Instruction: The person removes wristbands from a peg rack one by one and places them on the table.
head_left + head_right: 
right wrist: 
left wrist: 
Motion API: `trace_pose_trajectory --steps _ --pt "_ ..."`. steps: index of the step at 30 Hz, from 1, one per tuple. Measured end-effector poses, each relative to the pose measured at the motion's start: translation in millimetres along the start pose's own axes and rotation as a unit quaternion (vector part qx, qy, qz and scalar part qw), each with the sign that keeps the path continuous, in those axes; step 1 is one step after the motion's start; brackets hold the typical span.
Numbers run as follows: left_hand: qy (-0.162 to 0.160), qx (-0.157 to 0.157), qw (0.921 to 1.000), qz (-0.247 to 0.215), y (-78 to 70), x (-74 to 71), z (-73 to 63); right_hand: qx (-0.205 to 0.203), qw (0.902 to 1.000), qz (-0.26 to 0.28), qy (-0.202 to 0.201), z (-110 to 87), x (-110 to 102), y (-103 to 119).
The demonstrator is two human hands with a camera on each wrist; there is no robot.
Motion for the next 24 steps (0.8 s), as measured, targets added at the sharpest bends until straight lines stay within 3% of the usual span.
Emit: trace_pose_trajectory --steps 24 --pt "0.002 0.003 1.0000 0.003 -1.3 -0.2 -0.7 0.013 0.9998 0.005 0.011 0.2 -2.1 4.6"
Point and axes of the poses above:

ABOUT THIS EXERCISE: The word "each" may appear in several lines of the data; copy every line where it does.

YOUR RESPONSE:
Motion API: `trace_pose_trajectory --steps _ --pt "_ ..."`. steps: index of the step at 30 Hz, from 1, one per tuple. Measured end-effector poses, each relative to the pose measured at the motion's start: translation in millimetres along the start pose's own axes and rotation as a unit quaternion (vector part qx, qy, qz and scalar part qw), each with the sign that keeps the path continuous, in those axes; step 1 is one step after the motion's start; brackets hold the typical span.
The demonstrator is two human hands with a camera on each wrist; there is no robot.

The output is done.